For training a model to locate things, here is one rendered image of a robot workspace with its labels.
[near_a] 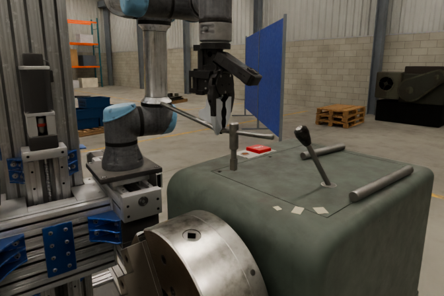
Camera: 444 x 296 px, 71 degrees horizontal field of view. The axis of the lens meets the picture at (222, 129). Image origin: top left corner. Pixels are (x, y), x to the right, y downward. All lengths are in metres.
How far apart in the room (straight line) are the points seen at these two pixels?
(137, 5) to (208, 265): 0.55
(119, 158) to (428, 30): 10.08
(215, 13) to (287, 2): 12.23
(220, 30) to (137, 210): 0.66
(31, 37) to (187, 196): 0.80
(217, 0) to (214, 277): 0.54
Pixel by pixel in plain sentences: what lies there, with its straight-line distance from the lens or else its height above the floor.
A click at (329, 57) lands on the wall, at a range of 11.70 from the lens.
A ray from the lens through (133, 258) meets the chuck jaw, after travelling 0.65.
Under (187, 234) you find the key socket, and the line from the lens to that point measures 0.60.
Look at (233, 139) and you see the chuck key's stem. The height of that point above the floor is 1.36.
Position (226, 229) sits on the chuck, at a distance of 0.62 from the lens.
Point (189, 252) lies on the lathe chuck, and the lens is 0.57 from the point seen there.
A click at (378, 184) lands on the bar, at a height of 1.27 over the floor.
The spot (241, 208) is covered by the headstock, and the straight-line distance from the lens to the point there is 0.67.
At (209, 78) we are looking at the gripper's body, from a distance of 0.71.
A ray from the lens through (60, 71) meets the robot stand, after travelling 1.29.
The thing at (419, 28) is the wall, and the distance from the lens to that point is 10.77.
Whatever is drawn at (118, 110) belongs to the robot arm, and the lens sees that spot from 1.15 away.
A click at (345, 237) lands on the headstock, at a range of 0.62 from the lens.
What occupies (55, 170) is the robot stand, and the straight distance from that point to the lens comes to 1.26.
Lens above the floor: 1.54
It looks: 12 degrees down
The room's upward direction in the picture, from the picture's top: straight up

****

* WHAT TO WORK ON *
Taking the listing above as the source, transcribe only the lines starting at the line with "(31, 37) to (187, 196): 0.80" and going through the line with "Position (226, 229)", unaltered and with both ends included.

* COMPLETED EXERCISE *
(31, 37) to (187, 196): 0.80
(217, 0) to (214, 277): 0.54
Pixel by pixel in plain sentences: what lies there, with its straight-line distance from the lens or else its height above the floor.
A click at (329, 57) lands on the wall, at a range of 11.70 from the lens.
A ray from the lens through (133, 258) meets the chuck jaw, after travelling 0.65.
Under (187, 234) you find the key socket, and the line from the lens to that point measures 0.60.
Look at (233, 139) and you see the chuck key's stem. The height of that point above the floor is 1.36.
Position (226, 229) sits on the chuck, at a distance of 0.62 from the lens.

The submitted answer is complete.